# [Work request]
Search the entries for the word "camera" and return every line where it is found.

# [Source material]
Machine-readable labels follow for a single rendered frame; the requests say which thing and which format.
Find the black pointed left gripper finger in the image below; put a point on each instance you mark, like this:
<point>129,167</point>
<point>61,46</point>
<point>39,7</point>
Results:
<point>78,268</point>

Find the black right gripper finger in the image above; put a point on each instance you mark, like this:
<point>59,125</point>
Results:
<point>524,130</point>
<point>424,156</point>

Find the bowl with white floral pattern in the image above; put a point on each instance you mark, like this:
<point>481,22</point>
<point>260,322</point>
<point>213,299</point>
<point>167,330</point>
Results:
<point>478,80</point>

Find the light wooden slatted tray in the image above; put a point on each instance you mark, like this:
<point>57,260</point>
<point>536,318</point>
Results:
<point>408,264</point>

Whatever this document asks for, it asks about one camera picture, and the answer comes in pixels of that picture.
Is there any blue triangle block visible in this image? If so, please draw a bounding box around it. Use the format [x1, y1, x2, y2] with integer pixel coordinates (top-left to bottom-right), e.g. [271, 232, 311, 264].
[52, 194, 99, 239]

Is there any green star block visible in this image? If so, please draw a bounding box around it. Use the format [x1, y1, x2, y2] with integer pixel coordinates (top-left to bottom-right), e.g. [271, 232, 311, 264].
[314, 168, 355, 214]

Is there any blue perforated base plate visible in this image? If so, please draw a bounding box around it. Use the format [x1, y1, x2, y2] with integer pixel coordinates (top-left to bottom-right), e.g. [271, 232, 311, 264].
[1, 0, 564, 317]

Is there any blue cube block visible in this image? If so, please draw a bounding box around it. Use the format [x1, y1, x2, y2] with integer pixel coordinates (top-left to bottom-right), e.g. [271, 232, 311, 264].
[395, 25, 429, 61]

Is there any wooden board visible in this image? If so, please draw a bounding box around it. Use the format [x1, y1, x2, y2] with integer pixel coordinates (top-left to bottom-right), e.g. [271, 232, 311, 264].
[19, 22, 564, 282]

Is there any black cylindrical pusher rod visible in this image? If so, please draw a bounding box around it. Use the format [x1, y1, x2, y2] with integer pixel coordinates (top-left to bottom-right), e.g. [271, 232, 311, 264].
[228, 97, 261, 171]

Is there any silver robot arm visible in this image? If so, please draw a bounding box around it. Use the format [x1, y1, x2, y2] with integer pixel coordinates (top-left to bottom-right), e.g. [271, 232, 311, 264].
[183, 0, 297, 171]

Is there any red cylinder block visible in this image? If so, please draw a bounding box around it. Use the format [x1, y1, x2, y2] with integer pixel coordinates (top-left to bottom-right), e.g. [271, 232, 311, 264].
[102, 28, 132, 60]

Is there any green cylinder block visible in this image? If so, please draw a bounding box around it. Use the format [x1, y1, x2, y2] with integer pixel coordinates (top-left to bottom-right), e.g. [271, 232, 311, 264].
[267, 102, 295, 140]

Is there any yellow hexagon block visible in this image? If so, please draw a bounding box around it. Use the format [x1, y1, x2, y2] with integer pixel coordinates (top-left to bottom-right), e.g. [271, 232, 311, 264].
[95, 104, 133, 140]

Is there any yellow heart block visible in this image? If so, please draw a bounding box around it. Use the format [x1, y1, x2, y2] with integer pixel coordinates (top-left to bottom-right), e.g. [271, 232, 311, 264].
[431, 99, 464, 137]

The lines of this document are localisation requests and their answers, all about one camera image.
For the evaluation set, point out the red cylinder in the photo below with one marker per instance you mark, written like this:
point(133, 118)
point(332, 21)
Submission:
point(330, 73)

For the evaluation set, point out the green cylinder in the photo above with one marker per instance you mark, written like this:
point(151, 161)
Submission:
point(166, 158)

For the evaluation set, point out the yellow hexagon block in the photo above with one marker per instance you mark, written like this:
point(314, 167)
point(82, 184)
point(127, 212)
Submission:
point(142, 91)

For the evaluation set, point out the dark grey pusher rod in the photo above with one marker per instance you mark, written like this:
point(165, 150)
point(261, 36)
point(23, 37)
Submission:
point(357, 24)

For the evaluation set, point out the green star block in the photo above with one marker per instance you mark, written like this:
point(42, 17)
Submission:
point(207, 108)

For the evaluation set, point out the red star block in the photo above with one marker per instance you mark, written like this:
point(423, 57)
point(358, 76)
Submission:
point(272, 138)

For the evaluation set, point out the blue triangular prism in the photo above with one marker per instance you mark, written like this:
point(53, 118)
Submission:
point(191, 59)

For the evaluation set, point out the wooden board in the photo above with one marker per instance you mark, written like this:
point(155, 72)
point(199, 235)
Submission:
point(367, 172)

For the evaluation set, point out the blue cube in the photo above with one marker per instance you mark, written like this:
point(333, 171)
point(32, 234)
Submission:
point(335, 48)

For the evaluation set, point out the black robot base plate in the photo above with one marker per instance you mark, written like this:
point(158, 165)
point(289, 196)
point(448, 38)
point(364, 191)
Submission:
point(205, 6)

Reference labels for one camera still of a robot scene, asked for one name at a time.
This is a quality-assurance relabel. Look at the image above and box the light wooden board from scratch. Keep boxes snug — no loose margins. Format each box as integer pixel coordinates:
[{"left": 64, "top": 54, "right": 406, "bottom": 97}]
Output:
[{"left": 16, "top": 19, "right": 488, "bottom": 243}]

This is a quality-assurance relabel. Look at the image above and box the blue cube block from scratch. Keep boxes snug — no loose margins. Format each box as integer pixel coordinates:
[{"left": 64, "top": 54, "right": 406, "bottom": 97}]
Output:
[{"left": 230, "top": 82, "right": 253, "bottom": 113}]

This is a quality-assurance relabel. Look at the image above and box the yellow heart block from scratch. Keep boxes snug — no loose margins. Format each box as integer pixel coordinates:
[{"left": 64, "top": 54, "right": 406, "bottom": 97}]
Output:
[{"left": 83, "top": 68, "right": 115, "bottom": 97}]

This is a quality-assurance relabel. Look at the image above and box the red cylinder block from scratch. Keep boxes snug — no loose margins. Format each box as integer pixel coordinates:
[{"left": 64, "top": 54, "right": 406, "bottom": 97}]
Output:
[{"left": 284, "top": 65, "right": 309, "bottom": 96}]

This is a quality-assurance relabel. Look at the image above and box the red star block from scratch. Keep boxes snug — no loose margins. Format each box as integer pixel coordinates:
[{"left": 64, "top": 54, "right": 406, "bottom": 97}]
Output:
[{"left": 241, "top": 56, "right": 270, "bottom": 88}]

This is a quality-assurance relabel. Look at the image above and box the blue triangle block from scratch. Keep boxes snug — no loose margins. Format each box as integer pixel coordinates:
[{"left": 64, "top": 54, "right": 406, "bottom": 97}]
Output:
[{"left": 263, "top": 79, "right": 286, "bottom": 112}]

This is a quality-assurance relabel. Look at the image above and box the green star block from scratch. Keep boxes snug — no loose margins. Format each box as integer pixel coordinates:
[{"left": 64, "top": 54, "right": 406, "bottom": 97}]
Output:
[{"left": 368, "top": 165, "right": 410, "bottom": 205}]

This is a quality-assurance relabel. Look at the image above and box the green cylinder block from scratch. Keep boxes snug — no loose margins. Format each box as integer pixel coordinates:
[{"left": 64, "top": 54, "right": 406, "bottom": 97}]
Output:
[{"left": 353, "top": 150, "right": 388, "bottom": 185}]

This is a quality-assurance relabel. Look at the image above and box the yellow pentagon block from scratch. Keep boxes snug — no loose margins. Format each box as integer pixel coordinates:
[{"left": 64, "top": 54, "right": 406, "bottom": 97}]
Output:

# [Answer area]
Whatever this document asks for, it asks about one camera picture, and the answer comes in pixels of that picture.
The lines of this document are localisation requests and their answers, all about one camera image.
Reference labels for one camera still of a robot scene, asked for one name at a time.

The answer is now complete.